> WHAT IS BEING ASKED:
Nothing other than the lines from the one containing "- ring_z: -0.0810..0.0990" through the last line of the data below should be output, each reproduced exactly.

━━━━━ RECORDS FOR THE TASK

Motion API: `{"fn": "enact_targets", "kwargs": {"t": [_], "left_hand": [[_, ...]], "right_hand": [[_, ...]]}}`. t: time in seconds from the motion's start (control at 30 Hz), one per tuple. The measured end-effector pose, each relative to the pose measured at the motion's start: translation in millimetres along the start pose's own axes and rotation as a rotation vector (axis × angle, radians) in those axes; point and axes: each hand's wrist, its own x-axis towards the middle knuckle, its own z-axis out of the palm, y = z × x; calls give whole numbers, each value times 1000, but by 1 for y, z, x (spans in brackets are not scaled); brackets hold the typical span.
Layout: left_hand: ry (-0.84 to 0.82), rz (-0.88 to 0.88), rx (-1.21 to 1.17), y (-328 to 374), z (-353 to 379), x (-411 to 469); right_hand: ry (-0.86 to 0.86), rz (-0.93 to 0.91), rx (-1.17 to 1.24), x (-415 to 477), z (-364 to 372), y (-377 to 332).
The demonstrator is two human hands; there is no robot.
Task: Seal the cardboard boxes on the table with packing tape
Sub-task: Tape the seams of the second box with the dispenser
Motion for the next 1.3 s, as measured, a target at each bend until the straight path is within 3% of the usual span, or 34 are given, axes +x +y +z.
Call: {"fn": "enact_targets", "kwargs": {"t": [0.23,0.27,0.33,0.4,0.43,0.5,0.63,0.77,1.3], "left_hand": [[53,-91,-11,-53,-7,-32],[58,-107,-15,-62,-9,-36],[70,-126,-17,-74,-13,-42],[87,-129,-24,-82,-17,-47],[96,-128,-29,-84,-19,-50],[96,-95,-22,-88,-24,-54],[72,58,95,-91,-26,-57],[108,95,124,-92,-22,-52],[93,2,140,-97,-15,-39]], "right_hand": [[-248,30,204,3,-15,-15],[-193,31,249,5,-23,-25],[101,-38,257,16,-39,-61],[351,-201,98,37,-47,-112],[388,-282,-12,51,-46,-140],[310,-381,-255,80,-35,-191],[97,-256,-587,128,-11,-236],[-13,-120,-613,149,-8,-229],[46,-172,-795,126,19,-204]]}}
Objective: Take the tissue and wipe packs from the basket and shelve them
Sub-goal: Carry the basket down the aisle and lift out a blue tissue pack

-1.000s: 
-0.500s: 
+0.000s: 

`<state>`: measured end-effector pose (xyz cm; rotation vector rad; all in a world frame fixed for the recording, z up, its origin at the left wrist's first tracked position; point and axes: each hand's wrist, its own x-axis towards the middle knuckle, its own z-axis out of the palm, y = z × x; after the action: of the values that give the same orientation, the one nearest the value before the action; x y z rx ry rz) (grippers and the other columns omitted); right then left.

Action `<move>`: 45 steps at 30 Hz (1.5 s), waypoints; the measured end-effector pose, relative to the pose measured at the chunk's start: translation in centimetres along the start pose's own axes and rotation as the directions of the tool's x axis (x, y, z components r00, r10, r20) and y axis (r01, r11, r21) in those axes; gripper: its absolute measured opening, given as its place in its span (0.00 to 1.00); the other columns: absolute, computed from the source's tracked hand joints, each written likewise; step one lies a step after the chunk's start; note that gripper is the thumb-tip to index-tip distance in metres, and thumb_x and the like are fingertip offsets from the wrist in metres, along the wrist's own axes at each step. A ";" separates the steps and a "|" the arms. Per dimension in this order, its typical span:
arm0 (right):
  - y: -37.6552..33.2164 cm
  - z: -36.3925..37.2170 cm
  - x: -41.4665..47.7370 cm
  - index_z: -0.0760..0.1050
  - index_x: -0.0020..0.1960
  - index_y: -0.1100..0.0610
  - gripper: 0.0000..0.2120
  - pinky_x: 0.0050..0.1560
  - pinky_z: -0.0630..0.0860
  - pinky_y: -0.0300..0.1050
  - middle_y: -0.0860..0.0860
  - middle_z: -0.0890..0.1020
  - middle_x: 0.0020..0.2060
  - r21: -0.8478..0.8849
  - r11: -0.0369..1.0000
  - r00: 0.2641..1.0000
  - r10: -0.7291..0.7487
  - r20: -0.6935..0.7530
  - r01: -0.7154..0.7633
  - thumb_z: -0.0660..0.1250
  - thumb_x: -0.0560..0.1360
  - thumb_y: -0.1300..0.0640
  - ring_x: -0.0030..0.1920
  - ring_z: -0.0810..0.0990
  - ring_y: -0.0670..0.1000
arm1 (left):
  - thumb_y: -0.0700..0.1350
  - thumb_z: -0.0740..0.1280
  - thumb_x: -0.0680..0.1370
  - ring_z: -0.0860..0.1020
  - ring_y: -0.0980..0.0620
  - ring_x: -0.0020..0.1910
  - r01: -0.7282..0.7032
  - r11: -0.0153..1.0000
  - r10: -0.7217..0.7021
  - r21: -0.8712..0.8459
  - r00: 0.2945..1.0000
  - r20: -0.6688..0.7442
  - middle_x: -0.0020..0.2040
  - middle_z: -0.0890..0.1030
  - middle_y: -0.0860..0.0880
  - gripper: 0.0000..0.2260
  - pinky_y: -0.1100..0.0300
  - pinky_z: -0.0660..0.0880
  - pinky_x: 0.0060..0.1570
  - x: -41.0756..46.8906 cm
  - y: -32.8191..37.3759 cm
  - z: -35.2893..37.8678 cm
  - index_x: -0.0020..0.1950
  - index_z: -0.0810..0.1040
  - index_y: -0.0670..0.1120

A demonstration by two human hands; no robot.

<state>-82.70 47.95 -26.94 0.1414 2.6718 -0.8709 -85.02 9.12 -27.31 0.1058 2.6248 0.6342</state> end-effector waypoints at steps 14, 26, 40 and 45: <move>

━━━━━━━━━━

> TASK OUTPUT:
  - ring_z: -0.0810..0.0990
  - ring_y: -0.0670..0.1000
arm1 (left):
  - thumb_y: -0.0700..0.1350
  - thumb_z: -0.0740..0.1280
  - thumb_x: -0.0680..0.1370
  - ring_z: -0.0860..0.1020
  - ring_y: -0.0980..0.0620
  - ring_x: -0.0020..0.1910
  - r01: -0.7282..0.7032
  - r11: -0.0153..1.0000
  - r10: -0.7217..0.7021
  - r21: -0.8712..0.8459
  - r00: 0.2945..1.0000
  - r20: -0.6688..0.7442
  - middle_x: -0.0020..0.2040
  - middle_z: -0.0890..0.1030
  - middle_y: -0.0860..0.0880
  - gripper: 0.0000..0.2260
  - pinky_y: -0.1100..0.0300
  - pinky_z: -0.0660..0.0880
  - pinky_x: 0.0060..0.1570
  - x: -41.0756..46.8906 cm
  - y: -32.8191..37.3759 cm
  - z: -35.2893..37.8678 cm
  - index_x: -0.0020..0.1950
  - index_z: -0.0810..0.1040
  - index_y: -0.0670..0.1120

A demonstration by two human hands; no robot.

<state>-82.70 47.95 -26.94 0.1414 2.6718 -0.8709 -85.02 9.12 -27.31 0.1058 2.6248 0.6342</state> end-effector waypoints at steps 14, 26, 40 and 45: <move>

There is nothing more to add to the answer.